(Records for this task Opens)

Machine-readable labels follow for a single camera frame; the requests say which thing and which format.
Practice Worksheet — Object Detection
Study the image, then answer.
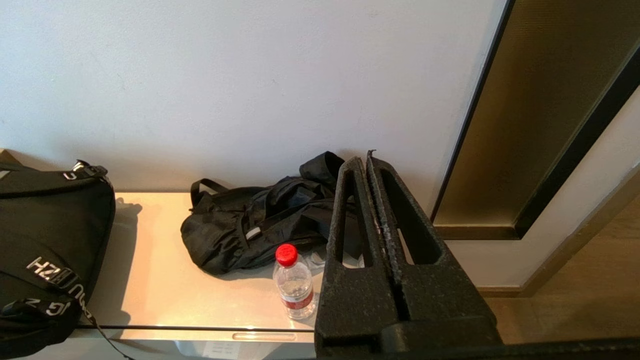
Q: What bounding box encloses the brown wooden floor trim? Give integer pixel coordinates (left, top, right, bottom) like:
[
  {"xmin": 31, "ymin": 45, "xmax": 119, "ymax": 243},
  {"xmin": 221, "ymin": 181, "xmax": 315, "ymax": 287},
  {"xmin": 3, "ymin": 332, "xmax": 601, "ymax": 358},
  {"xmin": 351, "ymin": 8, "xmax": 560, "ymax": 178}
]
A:
[{"xmin": 475, "ymin": 162, "xmax": 640, "ymax": 299}]

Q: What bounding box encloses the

(Records for this task Closes)

» Assignment: Every line above with the string "encloses" in it should be copied into the answer.

» Response area:
Q: What bounding box encloses the brown wooden floor trim? Give integer pixel coordinates (left, top, right, bottom) like:
Q: What bounding box encloses the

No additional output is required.